By Emily Burton
Register News Writer
LEXINGTON —
Four Madison County groups have been selected to perform as part of the World Equestrian Games.
The groups were named as some of Kentucky’s best artists and are among 64 selected from across the commonwealth.
They were chosen after a month’s long process by the Kentucky Arts Council.
All of the groups will perform at The Kentucky Experience Performance Stage, which runs Sept. 25 through Oct. 10 at the Kentucky Horse Park, the same dates as WEG.
A panel of artists picked those scheduled to perform. The Kentucky Experience Performance Stage is a part of The Kentucky Experience, which is 25,000 square feet of, “exhibits, displays, products, entertainment, food and art from across the commonwealth,” according to a website about the program.
Those chosen from Madison County were selected from hundreds of applicants. Applications were due in December 2009, and winners were informed that they had been selected early in August.
The hundreds of applicants where whittled down to 109 semi-finalists. These were further pared to the final 64.
The four local groups chosen are EKU Brass, Mitch Barrett, Madison County Dulcimers and Jennifer Rose.
Several other groups and performers were chosen as semi-finalists, and were recognized in a press release from the arts council as “among the finest performing artists in Kentucky.”
They are: Berea College Concert Choir, The Betweeners and Donna and Lewis Lamb.
Merwyn Peters, a member of Madison County Dulcimers, is one of those scheduled to perform.
The group is comprised of about 100 performers who play the lap dulcimer, hammered dulcimer, upright bass, fiddle, acoustic guitar, bowed psaltery, banjo and banjammer. A psaltery is a violin-harp hybrid that can be plucked or bowed, while a banjammer is banjo-dulcimer amalgam.
“We’re an interesting group,” Peters said. “We have no officers and no dues, we’re a group of people that get together to promote Kentucky’s official musical instrument, the mountain dulcimer.”
Promoting the only instrument credited as being invented in the United States, Peters said, and one native to Appalachia, is part of the group’s goal.
The lap dulcimer was originally considered an instrument only suited for play by women, he said.
“Because the fiddlers were the king of the road and everything was built around the fiddle,” Peters said. “It was considered fit for a woman, because it is a quiet, personal instrument.”

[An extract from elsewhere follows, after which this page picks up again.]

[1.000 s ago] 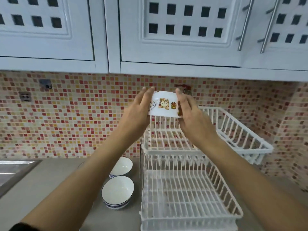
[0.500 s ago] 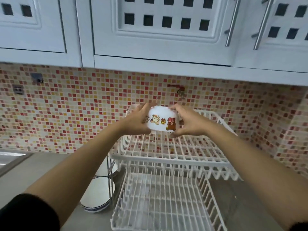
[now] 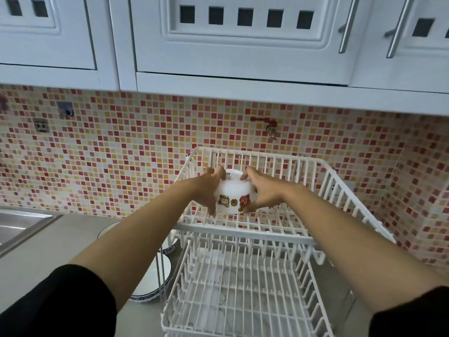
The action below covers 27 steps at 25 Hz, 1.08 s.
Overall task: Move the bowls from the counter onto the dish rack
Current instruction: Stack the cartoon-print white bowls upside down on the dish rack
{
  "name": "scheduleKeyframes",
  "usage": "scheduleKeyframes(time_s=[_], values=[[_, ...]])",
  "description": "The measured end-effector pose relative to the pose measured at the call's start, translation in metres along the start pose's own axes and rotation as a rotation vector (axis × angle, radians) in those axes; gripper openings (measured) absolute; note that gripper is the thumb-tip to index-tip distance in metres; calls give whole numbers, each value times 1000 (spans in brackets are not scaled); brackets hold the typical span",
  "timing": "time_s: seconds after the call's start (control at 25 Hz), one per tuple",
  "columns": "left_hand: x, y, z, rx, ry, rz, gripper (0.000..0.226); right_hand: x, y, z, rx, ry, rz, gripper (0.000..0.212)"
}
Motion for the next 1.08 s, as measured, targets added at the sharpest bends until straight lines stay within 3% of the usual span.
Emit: scheduleKeyframes(time_s=[0.2, 0.4, 0.56, 0.76, 0.92, 1.08], values=[[0, 3, -2, -13, -36, 15, 92, -8, 2, -1, -6, 70, 86, 74], [1, -5, -9, 59, -44, 37, 95, -1, 1, -10, 63, 59, 153, 79], [20, -19, -69, -146, -51, 47, 67, 44, 17, -38, -113, -14, 89, 75], [118, -64, -124, -315, -3, -155, 50, 164, 67, -29, -218, -5, -87, 60], [212, -121, -126, -299, 16, -344, 45, 262, 100, 20, -199, -42, -146, 59], [299, -184, -85, -210, 58, -502, 43, 329, 107, 121, -107, 24, -160, 55]])
Point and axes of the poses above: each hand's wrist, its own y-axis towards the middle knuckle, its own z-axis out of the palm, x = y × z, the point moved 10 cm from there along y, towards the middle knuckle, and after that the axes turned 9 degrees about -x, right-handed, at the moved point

A second goal of the group, he said, is to create a “venue” for people who have an interest in music to express that interest.
The mountain dulcimer is played by laying the instrument flat on the lap and strumming the strings. Picks or traditionally, goose feathers, also have been used to play the instrument.

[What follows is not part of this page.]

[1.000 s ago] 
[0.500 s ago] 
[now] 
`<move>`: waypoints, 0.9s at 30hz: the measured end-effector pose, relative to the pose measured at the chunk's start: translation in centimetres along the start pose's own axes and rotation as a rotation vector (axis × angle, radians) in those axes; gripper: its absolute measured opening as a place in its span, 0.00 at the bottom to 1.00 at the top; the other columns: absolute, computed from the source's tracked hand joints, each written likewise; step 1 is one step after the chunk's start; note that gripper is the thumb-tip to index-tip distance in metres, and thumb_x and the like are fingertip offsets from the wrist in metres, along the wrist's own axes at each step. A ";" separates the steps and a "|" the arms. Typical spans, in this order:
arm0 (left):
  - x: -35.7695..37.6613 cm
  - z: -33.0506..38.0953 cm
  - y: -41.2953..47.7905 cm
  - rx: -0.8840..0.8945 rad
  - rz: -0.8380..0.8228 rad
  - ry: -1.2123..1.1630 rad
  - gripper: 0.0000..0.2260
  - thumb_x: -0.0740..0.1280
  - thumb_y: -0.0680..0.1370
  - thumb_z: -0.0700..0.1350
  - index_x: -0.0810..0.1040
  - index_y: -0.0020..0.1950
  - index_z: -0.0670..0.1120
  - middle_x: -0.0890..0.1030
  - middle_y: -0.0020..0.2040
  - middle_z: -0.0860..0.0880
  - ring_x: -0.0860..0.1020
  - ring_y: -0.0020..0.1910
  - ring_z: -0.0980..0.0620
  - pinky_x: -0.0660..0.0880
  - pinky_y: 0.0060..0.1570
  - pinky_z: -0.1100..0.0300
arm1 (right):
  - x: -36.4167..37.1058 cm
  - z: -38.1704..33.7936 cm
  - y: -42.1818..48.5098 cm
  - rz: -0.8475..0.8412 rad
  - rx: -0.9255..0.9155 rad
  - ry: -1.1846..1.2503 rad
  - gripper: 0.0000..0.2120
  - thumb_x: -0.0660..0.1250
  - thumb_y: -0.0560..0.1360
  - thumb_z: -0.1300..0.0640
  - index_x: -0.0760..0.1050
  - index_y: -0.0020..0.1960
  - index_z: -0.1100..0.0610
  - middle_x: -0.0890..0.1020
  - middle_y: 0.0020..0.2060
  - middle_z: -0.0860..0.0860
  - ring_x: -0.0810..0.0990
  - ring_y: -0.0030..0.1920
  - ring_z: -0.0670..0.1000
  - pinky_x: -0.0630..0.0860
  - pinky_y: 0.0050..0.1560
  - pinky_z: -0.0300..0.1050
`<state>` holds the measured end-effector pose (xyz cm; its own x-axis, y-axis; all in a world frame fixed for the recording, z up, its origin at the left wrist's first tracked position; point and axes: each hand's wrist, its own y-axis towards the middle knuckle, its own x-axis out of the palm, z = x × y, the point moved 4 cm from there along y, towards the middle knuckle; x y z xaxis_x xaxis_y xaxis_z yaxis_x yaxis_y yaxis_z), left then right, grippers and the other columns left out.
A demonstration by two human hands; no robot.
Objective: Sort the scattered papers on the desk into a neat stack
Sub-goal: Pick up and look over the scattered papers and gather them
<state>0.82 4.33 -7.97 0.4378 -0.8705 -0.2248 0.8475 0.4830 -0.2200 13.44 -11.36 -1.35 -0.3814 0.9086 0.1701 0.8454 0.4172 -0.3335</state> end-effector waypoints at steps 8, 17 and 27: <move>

The group was founded in 1998 and began small, Peters said.
“It started with just a few people and expanded from there,” he said.
The group was glad to have been selected, Peters said.
This is the first time they will perform at an international event, and the group is excited to showcase the traditional music of the Appalachian mountains to the world, Peters said.
Madison County Dulcimers is developing a set list, he said, and has narrowed it down to about 20 songs. These will vary from known folk tunes to traditional tunes. Many of the actual melodies have been stolen from other cultures, and will be familiar to those from abroad, Peters said.
“I have never been anywhere that didn’t appreciate folk music — folk music is still important,” Peters said.
Mick Sehmann is part of EKU Brass, a faculty group at Eastern Kentucky University, which also is slated to perform.
“It is a classically-oriented group in a quintet,” he said. Unlike most five-instrument groups which play classical music, the brass quintet has only been around for a few hundred years, he said, although classical music has been around far longer.
Although the group’s repertoire is primarily classical, they do play contemporary music, such as jazz and Dixeland, Sehmann said.
“We’re very honored to be selected,” he said of the groups inclusion as part of The Kentucky Experience.
The group has performed internationally before, but Sehmann said EKU Brass is “excited” to be part of WEG.
“We were waiting so long we thought we probably wouldn’t hear back,” he said.
EKU Brass also is working on its set list for their 45-minute long performance, but has not yet made a final selection.
All groups scheduled to perform will get 45 minutes.
“It should be pretty easy for us to find music,” he said.
The other four members of EKU Brass, and faculty at the University are James Willett, Ken Haddix, Richard Byrd and James Van Fleet.
The group was founded in 1990, and Sehmann is a founding member. The quintet’s performers play tuba, trumpet, french horn and trombone.